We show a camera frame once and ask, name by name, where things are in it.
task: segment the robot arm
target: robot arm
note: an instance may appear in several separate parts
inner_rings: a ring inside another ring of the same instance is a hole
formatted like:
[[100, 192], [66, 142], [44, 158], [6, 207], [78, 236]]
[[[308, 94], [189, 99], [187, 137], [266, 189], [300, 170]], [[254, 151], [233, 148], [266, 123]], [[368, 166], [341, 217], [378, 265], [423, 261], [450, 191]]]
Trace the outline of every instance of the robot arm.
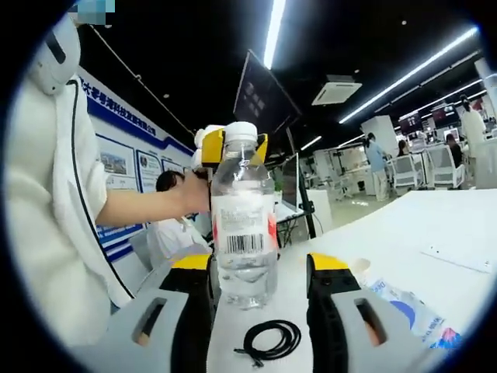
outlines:
[[[208, 179], [212, 180], [212, 175], [223, 159], [224, 130], [229, 126], [231, 124], [228, 126], [210, 125], [203, 130], [197, 131], [195, 135], [197, 150], [192, 158], [194, 172], [198, 174], [201, 169], [207, 169]], [[257, 138], [257, 155], [263, 162], [266, 159], [267, 141], [267, 134], [260, 134]]]

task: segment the hand
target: hand
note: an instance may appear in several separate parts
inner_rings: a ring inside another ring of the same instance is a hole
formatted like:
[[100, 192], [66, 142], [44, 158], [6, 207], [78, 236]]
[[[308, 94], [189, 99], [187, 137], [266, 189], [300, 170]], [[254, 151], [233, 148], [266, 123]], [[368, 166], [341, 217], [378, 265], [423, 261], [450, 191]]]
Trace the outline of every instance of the hand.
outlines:
[[179, 187], [186, 213], [209, 211], [209, 187], [207, 180], [200, 179], [192, 171], [185, 175], [185, 181]]

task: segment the person
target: person
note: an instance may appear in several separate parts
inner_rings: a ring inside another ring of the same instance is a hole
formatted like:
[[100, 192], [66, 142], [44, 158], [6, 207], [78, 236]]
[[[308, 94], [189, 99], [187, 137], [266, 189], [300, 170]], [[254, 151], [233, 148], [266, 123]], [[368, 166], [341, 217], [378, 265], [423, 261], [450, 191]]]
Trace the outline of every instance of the person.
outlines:
[[398, 142], [398, 154], [397, 157], [402, 157], [403, 155], [409, 155], [409, 148], [406, 140], [400, 140]]
[[[180, 188], [185, 180], [182, 173], [165, 171], [157, 179], [155, 189], [167, 192]], [[212, 253], [212, 249], [202, 235], [184, 217], [156, 221], [149, 225], [147, 244], [154, 268], [160, 267], [165, 260], [179, 260], [193, 253]]]
[[385, 172], [387, 166], [385, 159], [388, 157], [388, 154], [380, 148], [380, 145], [378, 145], [375, 140], [374, 134], [369, 133], [364, 142], [364, 150], [366, 152], [367, 160], [371, 165], [371, 172], [373, 173], [376, 199], [378, 201], [383, 201], [388, 198], [387, 173]]
[[447, 145], [450, 147], [450, 152], [452, 153], [452, 159], [454, 160], [454, 165], [459, 167], [463, 162], [463, 153], [461, 147], [456, 143], [456, 139], [453, 134], [448, 134], [446, 138]]
[[485, 141], [486, 126], [480, 113], [471, 107], [469, 99], [465, 95], [461, 96], [461, 101], [464, 108], [461, 115], [461, 124], [467, 140], [469, 174], [474, 177], [476, 151], [478, 145]]
[[193, 173], [166, 192], [106, 189], [75, 74], [79, 58], [78, 32], [66, 15], [20, 82], [5, 168], [12, 258], [40, 319], [70, 347], [95, 343], [111, 302], [123, 307], [132, 299], [106, 261], [95, 223], [124, 227], [209, 209], [207, 181]]

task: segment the display screen
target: display screen
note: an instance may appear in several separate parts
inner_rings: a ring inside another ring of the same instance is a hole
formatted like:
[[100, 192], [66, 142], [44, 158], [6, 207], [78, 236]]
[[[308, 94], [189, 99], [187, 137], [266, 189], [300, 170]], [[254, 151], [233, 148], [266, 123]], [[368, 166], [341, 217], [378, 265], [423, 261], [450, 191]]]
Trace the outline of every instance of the display screen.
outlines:
[[289, 204], [289, 207], [297, 209], [298, 193], [298, 156], [283, 165], [283, 193], [282, 199]]
[[433, 110], [433, 121], [436, 128], [449, 127], [459, 122], [459, 114], [454, 105], [446, 105], [439, 109]]
[[237, 120], [254, 123], [260, 134], [273, 134], [301, 116], [282, 86], [251, 51], [245, 59], [233, 114]]
[[412, 132], [422, 131], [422, 121], [419, 114], [414, 114], [409, 118], [400, 120], [398, 124], [401, 126], [401, 132], [403, 134], [411, 134]]

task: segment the white pillar
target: white pillar
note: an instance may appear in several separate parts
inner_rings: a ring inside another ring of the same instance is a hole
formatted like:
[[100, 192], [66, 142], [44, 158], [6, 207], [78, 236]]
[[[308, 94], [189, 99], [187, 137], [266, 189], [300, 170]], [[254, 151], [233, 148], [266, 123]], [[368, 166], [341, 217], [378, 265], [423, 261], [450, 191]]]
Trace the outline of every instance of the white pillar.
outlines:
[[397, 138], [395, 136], [394, 125], [388, 115], [373, 117], [361, 124], [364, 134], [370, 132], [374, 134], [376, 142], [388, 154], [397, 155]]
[[487, 110], [490, 113], [497, 113], [497, 71], [492, 71], [484, 58], [480, 58], [474, 63], [476, 71], [483, 79], [483, 84], [487, 90], [488, 97], [492, 103], [492, 109]]

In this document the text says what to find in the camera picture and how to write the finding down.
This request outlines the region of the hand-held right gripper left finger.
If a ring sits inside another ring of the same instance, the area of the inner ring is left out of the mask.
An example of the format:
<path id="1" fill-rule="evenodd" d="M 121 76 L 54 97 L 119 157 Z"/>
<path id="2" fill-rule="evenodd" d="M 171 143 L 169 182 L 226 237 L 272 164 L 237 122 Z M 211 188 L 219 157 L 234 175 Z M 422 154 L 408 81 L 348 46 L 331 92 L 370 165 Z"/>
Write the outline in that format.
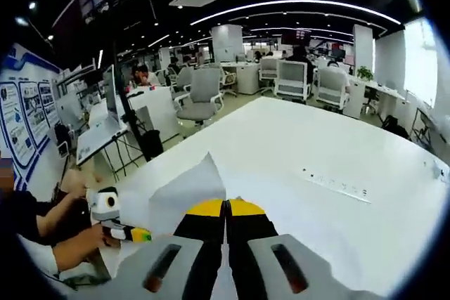
<path id="1" fill-rule="evenodd" d="M 210 299 L 222 260 L 223 200 L 189 209 L 172 235 L 126 258 L 115 278 L 116 299 Z"/>

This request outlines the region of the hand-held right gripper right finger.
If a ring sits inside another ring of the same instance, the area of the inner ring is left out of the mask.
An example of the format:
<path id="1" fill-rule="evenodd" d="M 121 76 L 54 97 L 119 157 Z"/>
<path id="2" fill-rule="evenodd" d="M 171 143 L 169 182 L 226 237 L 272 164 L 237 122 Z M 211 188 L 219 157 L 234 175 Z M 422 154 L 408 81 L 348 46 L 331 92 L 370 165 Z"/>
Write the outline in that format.
<path id="1" fill-rule="evenodd" d="M 225 206 L 229 265 L 239 299 L 353 299 L 330 265 L 291 235 L 278 234 L 265 211 L 241 199 Z"/>

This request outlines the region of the person's left hand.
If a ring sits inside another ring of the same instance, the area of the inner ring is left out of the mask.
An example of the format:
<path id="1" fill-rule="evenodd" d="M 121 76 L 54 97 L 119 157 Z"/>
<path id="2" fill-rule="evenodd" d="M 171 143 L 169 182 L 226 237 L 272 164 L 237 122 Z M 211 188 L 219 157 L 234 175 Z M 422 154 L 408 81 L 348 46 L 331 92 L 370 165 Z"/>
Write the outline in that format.
<path id="1" fill-rule="evenodd" d="M 120 248 L 120 241 L 107 235 L 99 223 L 84 230 L 81 236 L 82 249 L 85 254 L 90 254 L 102 247 Z"/>

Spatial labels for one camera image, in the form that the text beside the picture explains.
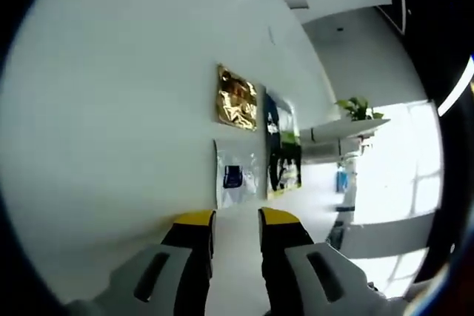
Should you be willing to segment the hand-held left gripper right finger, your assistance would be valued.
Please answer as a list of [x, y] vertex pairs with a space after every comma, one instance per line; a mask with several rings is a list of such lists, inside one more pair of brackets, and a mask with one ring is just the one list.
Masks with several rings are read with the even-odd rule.
[[315, 243], [296, 216], [262, 207], [258, 218], [271, 315], [390, 315], [390, 301], [363, 270], [328, 243]]

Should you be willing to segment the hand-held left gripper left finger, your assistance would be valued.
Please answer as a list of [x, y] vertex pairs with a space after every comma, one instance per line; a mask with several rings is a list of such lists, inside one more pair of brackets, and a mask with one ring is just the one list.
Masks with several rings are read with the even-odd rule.
[[68, 315], [204, 315], [213, 276], [216, 213], [178, 217], [159, 244], [138, 252], [110, 275], [91, 301], [74, 300]]

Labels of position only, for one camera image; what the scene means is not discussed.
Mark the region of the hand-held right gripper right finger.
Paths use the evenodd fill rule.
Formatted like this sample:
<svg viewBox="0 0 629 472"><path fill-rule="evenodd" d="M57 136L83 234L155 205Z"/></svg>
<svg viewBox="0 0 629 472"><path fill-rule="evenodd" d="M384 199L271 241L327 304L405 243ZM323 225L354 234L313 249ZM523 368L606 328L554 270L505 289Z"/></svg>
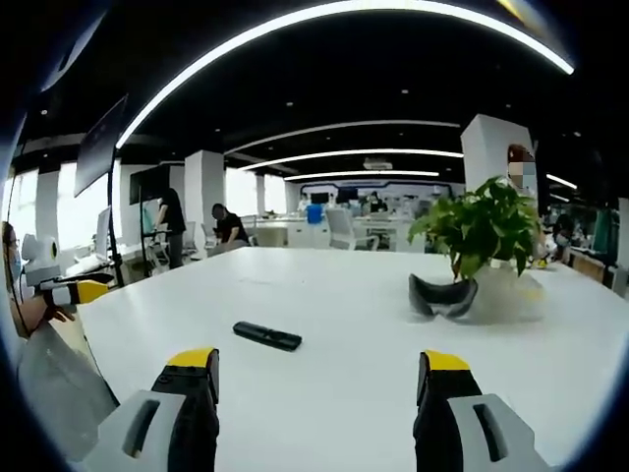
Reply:
<svg viewBox="0 0 629 472"><path fill-rule="evenodd" d="M549 471L533 430L499 396L482 393L461 358L426 350L413 425L419 471Z"/></svg>

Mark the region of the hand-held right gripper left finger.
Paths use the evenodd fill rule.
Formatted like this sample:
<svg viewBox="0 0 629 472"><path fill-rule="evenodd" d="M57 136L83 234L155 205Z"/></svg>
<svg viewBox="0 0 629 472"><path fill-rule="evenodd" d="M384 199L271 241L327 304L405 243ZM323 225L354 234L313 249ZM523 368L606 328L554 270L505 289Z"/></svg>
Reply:
<svg viewBox="0 0 629 472"><path fill-rule="evenodd" d="M219 437L219 351L181 352L151 389L121 403L98 429L85 471L212 471Z"/></svg>

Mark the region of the person's left hand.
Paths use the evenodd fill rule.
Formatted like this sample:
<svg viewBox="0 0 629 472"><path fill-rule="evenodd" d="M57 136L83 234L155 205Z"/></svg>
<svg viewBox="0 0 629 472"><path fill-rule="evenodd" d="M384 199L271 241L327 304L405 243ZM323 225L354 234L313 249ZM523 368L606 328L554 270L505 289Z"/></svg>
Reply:
<svg viewBox="0 0 629 472"><path fill-rule="evenodd" d="M37 295L26 300L23 304L26 310L25 321L29 330L35 330L43 322L58 321L60 323L74 322L75 316L65 309L50 304L46 299Z"/></svg>

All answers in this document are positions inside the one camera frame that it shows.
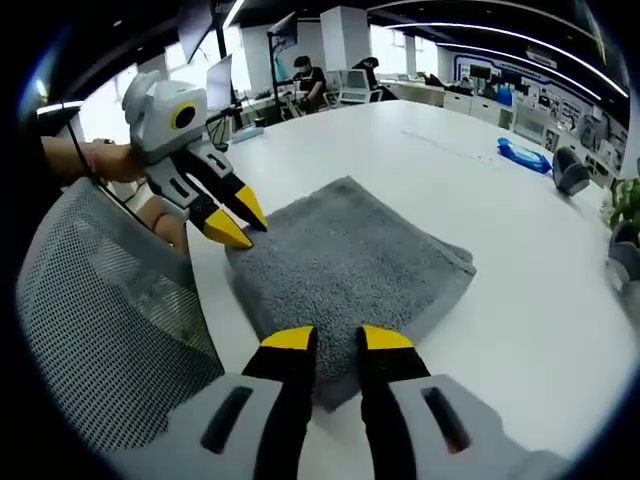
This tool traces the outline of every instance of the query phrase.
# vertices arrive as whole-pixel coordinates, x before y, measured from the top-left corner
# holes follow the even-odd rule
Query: mesh chair back
[[[341,76],[344,88],[369,90],[367,73],[364,70],[343,70]]]
[[[38,228],[16,298],[43,380],[96,450],[148,444],[224,373],[188,259],[87,179]]]

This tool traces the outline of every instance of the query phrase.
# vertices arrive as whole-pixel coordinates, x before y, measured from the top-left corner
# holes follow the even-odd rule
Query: human hand
[[[144,176],[142,163],[131,145],[107,144],[94,141],[88,149],[87,162],[91,171],[108,181],[128,183]]]

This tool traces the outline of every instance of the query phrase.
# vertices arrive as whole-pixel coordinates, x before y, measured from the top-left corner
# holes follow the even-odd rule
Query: cable
[[[202,47],[198,47],[198,50],[200,50],[200,53],[202,53],[202,55],[204,55],[204,59],[207,61],[207,63],[209,62],[209,57],[207,57],[207,54],[204,53],[204,50],[202,50]]]
[[[253,105],[251,105],[251,99],[245,95],[245,97],[240,101],[244,102],[245,100],[247,101],[247,105],[249,105],[249,108],[256,114],[256,117],[259,117],[260,115],[258,114],[258,111],[254,108]]]
[[[220,140],[217,142],[218,144],[222,143],[222,141],[224,140],[224,134],[227,132],[227,122],[225,121],[225,119],[222,119],[221,122],[223,122],[222,135],[220,135]]]
[[[207,126],[207,132],[209,133],[209,141],[211,143],[215,143],[215,136],[218,133],[218,129],[220,128],[220,124],[224,121],[224,117],[221,118],[220,120],[218,120],[218,123],[216,123],[213,127],[213,132],[209,132],[209,127]]]
[[[64,110],[64,102],[60,102],[60,103],[62,104],[62,109]],[[76,153],[78,154],[78,157],[80,157],[80,161],[84,165],[84,168],[87,171],[87,174],[88,174],[89,178],[91,179],[91,181],[93,182],[93,184],[96,185],[100,190],[105,192],[108,196],[110,196],[113,201],[115,201],[118,205],[120,205],[120,207],[122,207],[129,215],[131,215],[146,230],[152,231],[142,220],[140,220],[138,218],[138,216],[135,213],[133,213],[133,211],[127,206],[126,203],[124,203],[122,200],[120,200],[117,195],[115,195],[111,190],[109,190],[108,188],[104,187],[100,183],[100,178],[96,174],[93,173],[93,170],[91,170],[91,168],[89,167],[89,162],[87,162],[87,159],[85,158],[84,153],[82,153],[82,149],[80,148],[80,144],[78,143],[78,138],[76,137],[76,134],[73,131],[73,127],[71,127],[71,121],[70,120],[67,120],[67,128],[69,129],[69,133],[71,134],[71,140],[73,141],[73,146],[76,149]]]

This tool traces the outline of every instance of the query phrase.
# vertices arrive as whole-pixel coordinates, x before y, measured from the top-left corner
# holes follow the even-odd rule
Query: folded towel
[[[350,177],[274,212],[268,232],[249,236],[250,250],[226,251],[235,292],[260,339],[318,328],[315,395],[329,411],[359,391],[360,325],[418,342],[476,272],[468,251],[414,227]]]

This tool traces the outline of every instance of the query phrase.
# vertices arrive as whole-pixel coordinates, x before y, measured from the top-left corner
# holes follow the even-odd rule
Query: white desk surface
[[[602,191],[566,201],[550,177],[496,153],[506,136],[475,118],[403,101],[308,115],[232,145],[228,156],[265,214],[351,175],[417,227],[473,253],[478,273],[417,347],[496,409],[529,449],[578,454],[636,368],[633,330],[605,276]],[[221,245],[189,226],[202,308],[225,369],[240,372],[258,340],[228,281]],[[373,478],[360,396],[314,411],[300,478]]]

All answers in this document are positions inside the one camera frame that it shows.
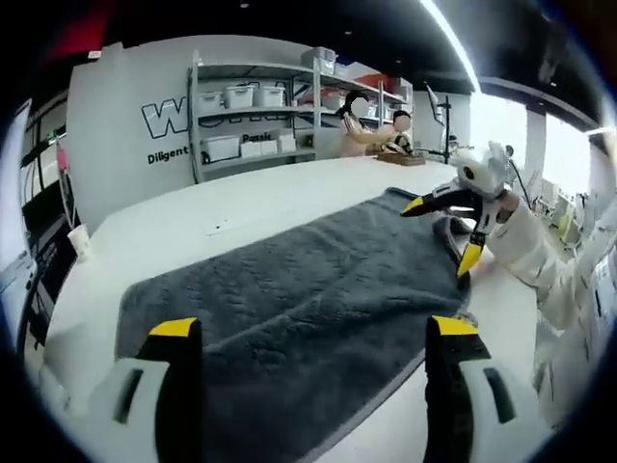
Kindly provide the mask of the person's right hand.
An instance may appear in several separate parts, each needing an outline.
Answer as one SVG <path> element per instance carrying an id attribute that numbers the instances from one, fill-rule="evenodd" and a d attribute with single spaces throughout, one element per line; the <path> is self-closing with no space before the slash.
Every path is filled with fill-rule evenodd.
<path id="1" fill-rule="evenodd" d="M 503 190 L 497 197 L 500 209 L 496 217 L 499 224 L 505 224 L 517 210 L 521 197 L 511 190 Z"/>

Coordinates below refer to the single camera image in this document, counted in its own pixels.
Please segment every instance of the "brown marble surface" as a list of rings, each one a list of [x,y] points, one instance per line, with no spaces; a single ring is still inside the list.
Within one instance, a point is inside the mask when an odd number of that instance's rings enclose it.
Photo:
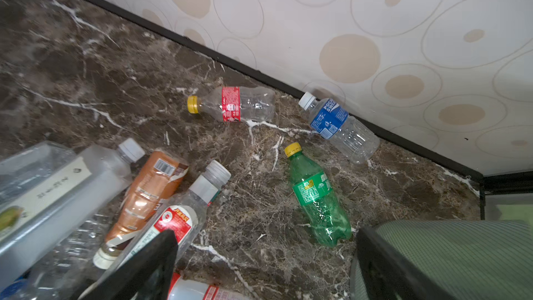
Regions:
[[[259,83],[83,0],[0,2],[0,47],[0,157],[45,139],[79,152],[131,136],[190,161],[180,190],[213,159],[230,170],[178,264],[188,278],[252,298],[348,298],[355,241],[331,249],[311,237],[287,183],[283,149],[296,141],[326,170],[354,234],[401,218],[479,217],[468,181],[386,141],[357,167],[301,131],[309,129],[303,112],[283,92],[272,126],[189,114],[191,94]]]

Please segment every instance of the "patterned wallpaper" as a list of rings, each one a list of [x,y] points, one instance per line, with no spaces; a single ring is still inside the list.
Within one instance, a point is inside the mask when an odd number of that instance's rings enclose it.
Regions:
[[[533,169],[533,0],[108,0],[485,175]]]

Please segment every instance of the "barcode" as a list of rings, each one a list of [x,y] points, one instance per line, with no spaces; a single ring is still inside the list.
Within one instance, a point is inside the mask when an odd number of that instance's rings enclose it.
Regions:
[[[335,132],[337,132],[337,130],[338,129],[337,129],[337,127],[335,125],[333,125],[333,124],[330,125],[330,132],[331,132],[332,135],[335,134]]]
[[[170,163],[167,163],[165,160],[162,159],[157,160],[154,168],[162,173],[165,173],[168,176],[172,176],[174,170],[176,170],[176,167],[171,166]]]
[[[326,128],[322,129],[320,135],[323,136],[325,139],[329,139],[331,136],[333,136],[333,134]]]

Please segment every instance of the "orange bottle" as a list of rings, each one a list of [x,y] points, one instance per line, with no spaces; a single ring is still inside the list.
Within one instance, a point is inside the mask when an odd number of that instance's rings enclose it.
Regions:
[[[179,157],[170,157],[160,149],[152,153],[126,192],[117,223],[93,257],[97,267],[110,267],[159,206],[174,194],[188,169]]]

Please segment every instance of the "white bottle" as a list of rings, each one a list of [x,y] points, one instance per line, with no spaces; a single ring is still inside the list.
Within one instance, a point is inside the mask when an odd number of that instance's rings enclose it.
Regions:
[[[176,235],[179,244],[176,256],[178,261],[202,230],[207,207],[211,205],[230,177],[231,173],[223,165],[216,160],[211,161],[189,190],[170,197],[168,203],[157,210],[148,223],[150,227],[147,225],[141,230],[98,282],[102,282],[159,233],[167,229],[173,230]]]
[[[379,138],[332,99],[317,101],[306,92],[298,104],[309,113],[311,128],[352,162],[365,162],[379,147]]]
[[[174,272],[167,300],[250,300],[240,293],[194,280],[184,280]]]
[[[219,122],[269,121],[274,117],[276,92],[266,87],[217,87],[203,97],[189,96],[191,114],[206,112]]]
[[[55,174],[10,202],[19,216],[0,234],[0,289],[28,270],[132,182],[130,163],[144,151],[128,138],[118,150],[92,145]]]

__________

Print nothing but the lines above starting with the line that contains "target: robot arm" and going on through the line that contains "Trace the outline of every instance of the person.". Leave out the pictures.

> [Expected answer]
target: robot arm
note: an instance may appear in several separate parts
inner_rings: a ring inside another ring of the same instance is a hole
formatted like:
[[100, 192], [66, 142], [44, 158], [6, 207], [78, 236]]
[[[308, 94], [189, 99], [187, 137], [266, 189], [300, 170]], [[254, 151], [233, 148], [266, 123]], [[368, 166], [341, 217], [378, 265], [423, 261], [450, 191]]]
Trace the outline of every instance of the robot arm.
outlines:
[[[208, 179], [212, 180], [212, 175], [223, 159], [224, 130], [229, 126], [231, 124], [228, 126], [210, 125], [203, 130], [197, 131], [195, 135], [197, 150], [192, 158], [194, 172], [198, 174], [201, 169], [207, 169]], [[257, 138], [257, 155], [263, 162], [266, 159], [267, 141], [267, 134], [260, 134]]]

task: segment the hand
target: hand
note: an instance may appear in several separate parts
inner_rings: a ring inside another ring of the same instance is a hole
formatted like:
[[100, 192], [66, 142], [44, 158], [6, 207], [78, 236]]
[[[308, 94], [189, 99], [187, 137], [266, 189], [300, 170]], [[254, 151], [233, 148], [266, 123]], [[368, 166], [341, 217], [378, 265], [423, 261], [450, 191]]]
Trace the outline of every instance of the hand.
outlines:
[[179, 187], [186, 213], [209, 211], [209, 187], [207, 180], [200, 179], [192, 171], [185, 175], [185, 181]]

task: segment the person
target: person
note: an instance may appear in several separate parts
inner_rings: a ring inside another ring of the same instance is a hole
formatted like:
[[100, 192], [66, 142], [44, 158], [6, 207], [78, 236]]
[[[308, 94], [189, 99], [187, 137], [266, 189], [300, 170]], [[254, 151], [233, 148], [266, 123]], [[368, 166], [341, 217], [378, 265], [423, 261], [450, 191]]]
Trace the outline of every instance of the person.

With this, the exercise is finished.